- _RECORDS PROVIDED_:

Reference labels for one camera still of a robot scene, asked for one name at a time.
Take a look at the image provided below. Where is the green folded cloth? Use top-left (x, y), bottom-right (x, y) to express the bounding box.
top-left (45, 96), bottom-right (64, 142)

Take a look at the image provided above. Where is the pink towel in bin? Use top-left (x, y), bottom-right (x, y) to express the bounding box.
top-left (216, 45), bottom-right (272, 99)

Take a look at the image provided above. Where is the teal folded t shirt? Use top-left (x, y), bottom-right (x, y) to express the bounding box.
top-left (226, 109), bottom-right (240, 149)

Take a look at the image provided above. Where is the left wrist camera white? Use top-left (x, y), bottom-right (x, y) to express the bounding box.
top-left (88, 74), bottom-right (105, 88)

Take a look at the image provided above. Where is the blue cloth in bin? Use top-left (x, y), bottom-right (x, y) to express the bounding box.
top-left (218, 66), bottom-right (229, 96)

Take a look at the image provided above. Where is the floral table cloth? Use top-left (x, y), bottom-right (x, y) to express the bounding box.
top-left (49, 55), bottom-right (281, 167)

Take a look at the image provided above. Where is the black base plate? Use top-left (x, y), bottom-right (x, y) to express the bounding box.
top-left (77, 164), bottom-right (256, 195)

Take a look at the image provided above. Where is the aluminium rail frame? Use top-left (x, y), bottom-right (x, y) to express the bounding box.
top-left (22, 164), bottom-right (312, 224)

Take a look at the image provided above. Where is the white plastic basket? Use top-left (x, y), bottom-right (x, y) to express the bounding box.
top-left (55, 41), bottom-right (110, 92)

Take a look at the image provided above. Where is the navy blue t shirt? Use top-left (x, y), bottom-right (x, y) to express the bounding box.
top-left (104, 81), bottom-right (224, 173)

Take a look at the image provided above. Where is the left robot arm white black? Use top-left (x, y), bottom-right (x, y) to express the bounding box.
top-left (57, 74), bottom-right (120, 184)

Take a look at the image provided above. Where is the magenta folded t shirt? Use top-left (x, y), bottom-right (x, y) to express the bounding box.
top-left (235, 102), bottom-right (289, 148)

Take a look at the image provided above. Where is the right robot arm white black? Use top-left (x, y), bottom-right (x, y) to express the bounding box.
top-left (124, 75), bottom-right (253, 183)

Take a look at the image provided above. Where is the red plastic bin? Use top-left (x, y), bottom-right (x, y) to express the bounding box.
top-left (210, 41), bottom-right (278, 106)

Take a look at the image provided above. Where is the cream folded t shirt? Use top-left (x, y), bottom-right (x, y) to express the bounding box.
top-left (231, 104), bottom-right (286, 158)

- _TASK DIRECTIONS_: What you return must match the records above exactly.

- _SOLVED EXERCISE_:
Reference labels for one camera still of a robot scene, asked for one name at a time.
Take a look at the image provided below. Where is the green folded cloth? Use top-left (x, y), bottom-right (x, y) to express the bounding box.
top-left (45, 96), bottom-right (64, 142)

Take a look at the image provided above. Where is the pink towel in bin? Use top-left (x, y), bottom-right (x, y) to express the bounding box.
top-left (216, 45), bottom-right (272, 99)

Take a look at the image provided above. Where is the teal folded t shirt? Use top-left (x, y), bottom-right (x, y) to express the bounding box.
top-left (226, 109), bottom-right (240, 149)

Take a look at the image provided above. Where is the left wrist camera white? Use top-left (x, y), bottom-right (x, y) to express the bounding box.
top-left (88, 74), bottom-right (105, 88)

Take a look at the image provided above. Where is the blue cloth in bin? Use top-left (x, y), bottom-right (x, y) to express the bounding box.
top-left (218, 66), bottom-right (229, 96)

Take a look at the image provided above. Where is the floral table cloth? Use top-left (x, y), bottom-right (x, y) to express the bounding box.
top-left (49, 55), bottom-right (281, 167)

Take a look at the image provided above. Where is the black base plate? Use top-left (x, y), bottom-right (x, y) to express the bounding box.
top-left (77, 164), bottom-right (256, 195)

Take a look at the image provided above. Where is the aluminium rail frame? Use top-left (x, y), bottom-right (x, y) to express the bounding box.
top-left (22, 164), bottom-right (312, 224)

Take a look at the image provided above. Where is the white plastic basket? Use top-left (x, y), bottom-right (x, y) to express the bounding box.
top-left (55, 41), bottom-right (110, 92)

Take a look at the image provided above. Where is the navy blue t shirt? Use top-left (x, y), bottom-right (x, y) to express the bounding box.
top-left (104, 81), bottom-right (224, 173)

Take a look at the image provided above. Where is the left robot arm white black? Use top-left (x, y), bottom-right (x, y) to express the bounding box.
top-left (57, 74), bottom-right (120, 184)

Take a look at the image provided above. Where is the magenta folded t shirt? Use top-left (x, y), bottom-right (x, y) to express the bounding box.
top-left (235, 102), bottom-right (289, 148)

Take a look at the image provided above. Where is the right robot arm white black? Use top-left (x, y), bottom-right (x, y) to express the bounding box.
top-left (124, 75), bottom-right (253, 183)

Take a look at the image provided above. Where is the red plastic bin? Use top-left (x, y), bottom-right (x, y) to express the bounding box.
top-left (210, 41), bottom-right (278, 106)

Take a look at the image provided above. Where is the cream folded t shirt? Use top-left (x, y), bottom-right (x, y) to express the bounding box.
top-left (231, 104), bottom-right (286, 158)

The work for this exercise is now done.